COVID-19 Resources

Self-Quarantine: Who Needs It?

Mar. 26, 2020

“Wash your hands,” “do the five” and “flatten the curve” are trending terms that already summarize 2020. It is an unprecedented time that calls for everyone to practice new or unfamiliar habits to help prevent the spread of COVID-19 (coronavirus).

As the number of cases of COVID-19 rises, healthcare experts continue to learn more about the virus. Carl Fichtenbaum, MD, a professor in the Division of Infectious Diseases at the University of Cincinnati College of Medicine, said self-quarantine is necessary for those who:

  • are known to be infected with COVID-19.
  • are suspected to have COVID-19.
  • have been exposed to patients who are ill with COVID-19.

How to Spot Symptoms

While healthcare experts are still learning more about COVID-19, patients may experience:

  • Cough.
  • Fever.
  • Tiredness.
  • Difficulty breathing.

When Self-Quarantining Is Needed

“If you are ill, you need to stay in self-quarantine until you are better from your symptoms,” said. Dr. Fichtenbaum. “One practical method I suggest to ensure you don’t spread the virus further to others is to make sure you have no fever for three days and then count forward another seven days until you are able to come out of self-quarantine. It will not be practical to test everyone who has COVID-19 to make sure the illness is gone for the foreseeable future.”

If you are not ill but have been exposed to someone who is diagnosed with COVID-19, then Dr. Fichtenbaum suggests remaining in self-quarantine for 14 days.

The 14-day time period coincides with the virus’s “incubation period,” or the time between catching the virus and showing symptoms. The World Health Organization (WHO) estimates that the incubation period ranges from one to 14 days.
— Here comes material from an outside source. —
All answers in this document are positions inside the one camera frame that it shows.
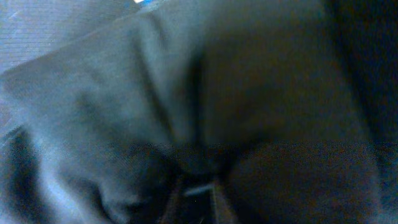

“The incubation period varies for patients, so to help prevent the spread of the virus, we need to practice self-quarantining for a time period that might seem a little long to a lot of people,” said Dr. Fichtenbaum. “Remember, COVID-19 spreads primarily through droplets generated when an infected patient coughs or sneezes. This means that the virus can spread quite easily. Self-quarantining is necessary to help prevent the spread.” 

Actions to Take

Self-quarantine means that a person stays home and keeps away from everyone else to prevent them from developing COVID-19. This is different from “shelter-in-place,” when people mostly stay in their homes. UC Health advises that you comply with any "stay in place" orders from your state and federal government leaders.

When in self-quarantine, Dr. Fichtenbaum suggests people take the following actions:

  • Stay at home and away from family members and/or roommates.
  • Do not have visitors.
  • Wash hands frequently for at least 20 seconds.
  • Avoid using the same utensils, towels, plates, and glasses at home when in self-quarantine.
  • Disinfect commonly used areas, like bathrooms and kitchens, after use by the person under self-quarantine.
  • Wash clothes, linens and towels to ensure disinfection.

“While there are many actions to take, it is equally important to monitor your symptoms,” said Dr. Fichtenbaum. “Check for fever and monitor your cough and shortness of breath. If these symptoms develop, call your healthcare provider.”

Self-quarantine is not for people who are healthy. Dr. Fichtenbaum suggests that if you are healthy and have not been exposed to someone who is ill with COVID-19, then social distancing is more appropriate.

Social distancing is an intentional behavior that increases the physical space between people to avoid spreading the virus. Dr. Fichtenbaum recommends staying at least 6 feet away from other people will lessen your chance of catching COVID-19.

“If we all do our part,” said Dr. Fichtenbaum, “then it will make a big difference for your health and the health of others around you.”